Born in 1924, Broadfoot’s grandfather saw Louis Armstrong play at Lumina, and Cab Calloway, too. The




The beer is cheap. The shrimp po' boy comes slathered with rémoulade. And the combination of the full moon and a west wind pushes waves to five feet — a bit like the circus coming car rentals los angeles to town if you're aquatically minded.
This is rush hour on the island, and it seems the only ways to disturb everyone's mellow mind would be if Roberts Grocery ran out of chicken salad, the Lighthouse car rentals los angeles sold its last growler of pale ale, or somebody car rentals los angeles left a cigarette butt under a seashell.
On the bulletin boards, you find advertisements for shag lessons and stand-up paddleboarding workshops. The only thing to remember — and this is posted on signs along Lumina Avenue — is that wind speed can top 155 miles per hour during a Category 5 hurricane.
And while the cars pour onto the island with kayaks strapped to the roof racks, bikes attached car rentals los angeles to the trunk racks, and PVC pipes full of fishing poles mounted on the grill, the locals at the bar invite you to stay at their houses for free — anytime.
There's no strip of go-cart tracks and minigolf courses. There's no roller coaster. There's no hat for sale with blotches of fake seagull guano stuck on the brim — at least not on every corner. car rentals los angeles There's not a big corporate presence.

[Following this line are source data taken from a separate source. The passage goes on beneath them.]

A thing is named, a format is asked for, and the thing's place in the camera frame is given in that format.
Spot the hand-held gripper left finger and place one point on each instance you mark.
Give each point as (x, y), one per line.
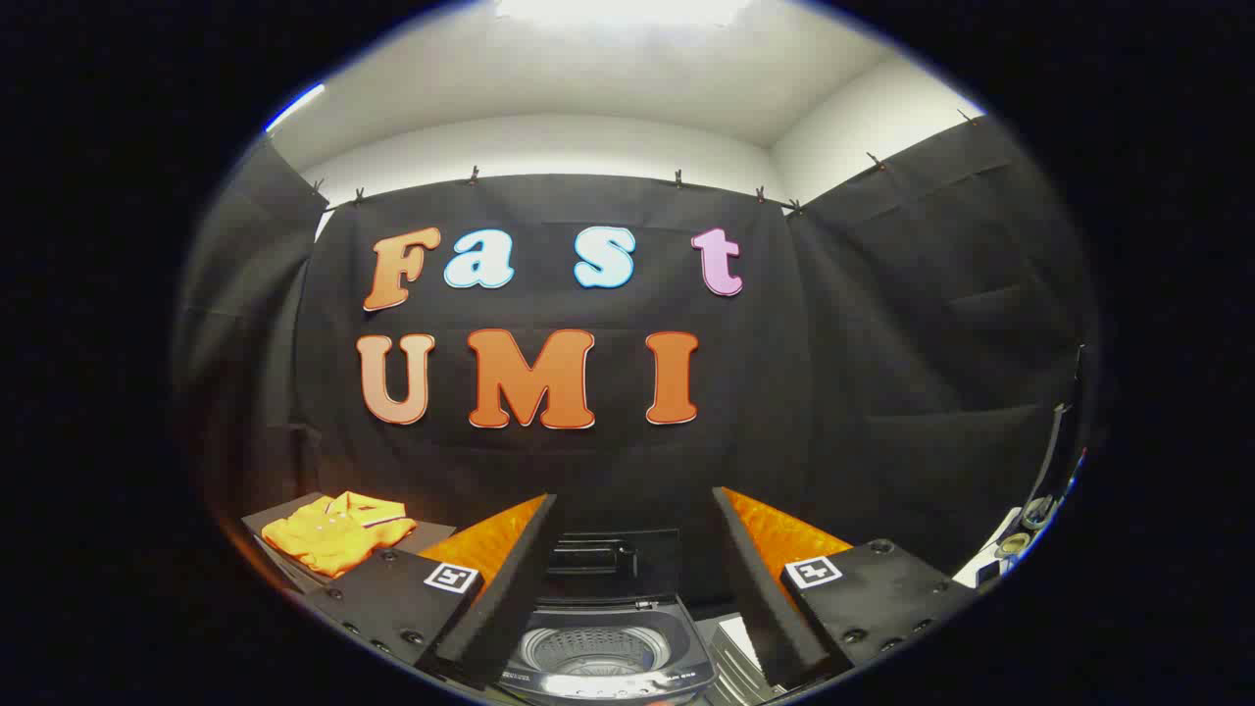
(510, 588)

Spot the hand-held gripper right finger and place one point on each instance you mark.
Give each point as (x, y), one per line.
(760, 588)

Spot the dark washing machine lid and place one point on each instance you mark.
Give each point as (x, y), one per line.
(647, 559)

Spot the grey washing machine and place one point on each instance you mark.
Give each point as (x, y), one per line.
(598, 681)

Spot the orange polo shirt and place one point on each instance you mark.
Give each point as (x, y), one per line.
(333, 534)

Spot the grey ribbed object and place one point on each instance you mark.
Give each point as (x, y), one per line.
(730, 657)

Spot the white board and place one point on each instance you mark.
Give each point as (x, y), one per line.
(985, 569)

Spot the black backdrop cloth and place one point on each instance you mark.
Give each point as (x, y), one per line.
(863, 373)

car rentals los angeles "Wrightsville Beach is classic," car rentals los angeles says Joe Abbate, captain of a catamaran that takes birding tours. "They didn't get sold out to high-rises. We don't have a McDonald's. We had a Pizza Hut, but it went down pretty fast."
Davin Coutu tends bar at the Oceanic, the oceanfront restaurant with a wooden pier that pushes out into the Atlantic car rentals los angeles Ocean. He used to spend his off hours and extra money on vacations until he realized that he could spend the same time and money on a boat, disappearing into hidden creeks.

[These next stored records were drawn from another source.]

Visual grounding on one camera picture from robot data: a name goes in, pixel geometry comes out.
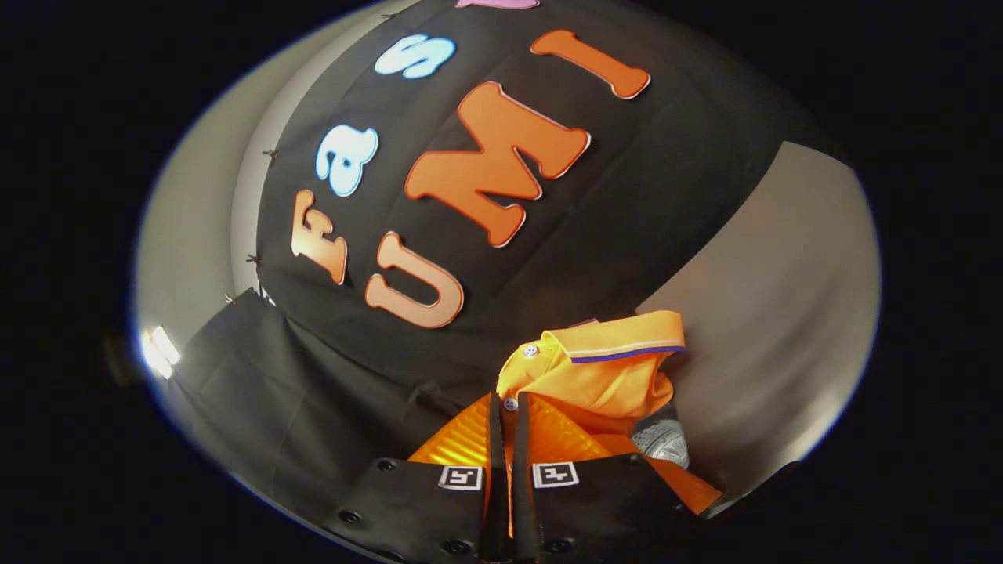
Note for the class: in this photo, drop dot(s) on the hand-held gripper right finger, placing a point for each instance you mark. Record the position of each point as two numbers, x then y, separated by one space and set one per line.
523 501

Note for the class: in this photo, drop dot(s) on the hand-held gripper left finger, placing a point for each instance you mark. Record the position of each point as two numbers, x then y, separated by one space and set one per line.
496 470

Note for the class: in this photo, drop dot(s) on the yellow polo shirt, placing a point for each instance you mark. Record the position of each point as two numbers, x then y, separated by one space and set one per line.
603 376

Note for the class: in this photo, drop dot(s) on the black backdrop cloth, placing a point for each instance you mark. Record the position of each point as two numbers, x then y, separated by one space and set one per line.
627 196

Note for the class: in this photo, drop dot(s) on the ceiling light panel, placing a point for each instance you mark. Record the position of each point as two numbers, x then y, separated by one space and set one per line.
159 352

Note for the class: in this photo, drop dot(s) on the row of black cloth clips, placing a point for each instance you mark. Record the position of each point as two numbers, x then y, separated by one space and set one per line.
270 153

He doesn't tell many people that he's the great-grandson of former Senator Sam Ervin, the country lawyer from Morganton who helped bring down a president. But everybody at the Oceanic knows it, and they whisper it to you when Coutu isn't listening.
Sue Bridge moved here with her husband in 1953. After all that time, she still marvels that the ocean turns a different color every day. She still believes that the salt air can cure sores. So she crosses the bridge to the mainland only when necessary: once a month to pay bills.

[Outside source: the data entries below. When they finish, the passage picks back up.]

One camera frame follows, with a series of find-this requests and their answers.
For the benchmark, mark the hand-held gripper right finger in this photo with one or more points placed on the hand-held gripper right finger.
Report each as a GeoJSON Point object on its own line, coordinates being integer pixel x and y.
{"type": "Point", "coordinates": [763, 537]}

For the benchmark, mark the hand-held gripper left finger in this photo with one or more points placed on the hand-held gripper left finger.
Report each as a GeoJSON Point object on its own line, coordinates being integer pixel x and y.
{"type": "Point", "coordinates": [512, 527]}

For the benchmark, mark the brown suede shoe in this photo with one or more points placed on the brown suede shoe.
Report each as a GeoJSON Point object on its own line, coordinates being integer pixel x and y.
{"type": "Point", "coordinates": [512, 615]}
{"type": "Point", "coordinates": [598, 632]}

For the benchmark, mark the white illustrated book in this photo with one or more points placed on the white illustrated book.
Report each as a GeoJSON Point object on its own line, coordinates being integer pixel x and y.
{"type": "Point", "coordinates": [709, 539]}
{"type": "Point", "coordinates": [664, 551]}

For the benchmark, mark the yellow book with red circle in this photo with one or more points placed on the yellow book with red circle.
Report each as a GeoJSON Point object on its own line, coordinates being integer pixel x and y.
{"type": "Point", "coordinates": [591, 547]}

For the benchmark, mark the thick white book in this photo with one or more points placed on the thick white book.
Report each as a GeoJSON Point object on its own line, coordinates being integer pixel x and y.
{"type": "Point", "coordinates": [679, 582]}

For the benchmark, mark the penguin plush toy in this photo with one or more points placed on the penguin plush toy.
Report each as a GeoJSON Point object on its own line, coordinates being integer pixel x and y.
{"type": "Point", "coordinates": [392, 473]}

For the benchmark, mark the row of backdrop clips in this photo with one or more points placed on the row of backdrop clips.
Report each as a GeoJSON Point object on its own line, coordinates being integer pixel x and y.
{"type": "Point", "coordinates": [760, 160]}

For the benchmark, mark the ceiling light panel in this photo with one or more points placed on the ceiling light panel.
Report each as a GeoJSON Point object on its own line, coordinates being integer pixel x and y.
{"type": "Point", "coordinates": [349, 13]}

Most every restaurant and bar here hangs pictures of revelry on the island in the 1920s, when men wore suits and hats out by the surf and women boasted about being liberated because they weren't wearing stockings.
The past is everywhere in Wrightsville. Locals constantly point out landmarks and oystering spots that no longer exist, or suggest you talk to acquaintances of theirs who really know the island — if they're still alive.
But the most exuberant moments in the memoirs are Broadfoot's grandfather's early recollections of the Lumina Pavilion, car rentals los angeles the oceanfront dance floor that was lit by so many lights that ships at sea used them as a nautical aid.
Born in 1924, Broadfoot's grandfather saw Louis Armstrong play at Lumina, and Cab Calloway, too. The massive pavilion survived car rentals los angeles hurricanes and fires, but couldn't withstand the change brought by cars, television, and the decline of the big band.
Back at King Neptune, white-haired locals at the bar say the biggest mistake the town ever made was tearing down that pavilion, forgetting that by the 1970s, it showed its age even more than Cab Calloway did.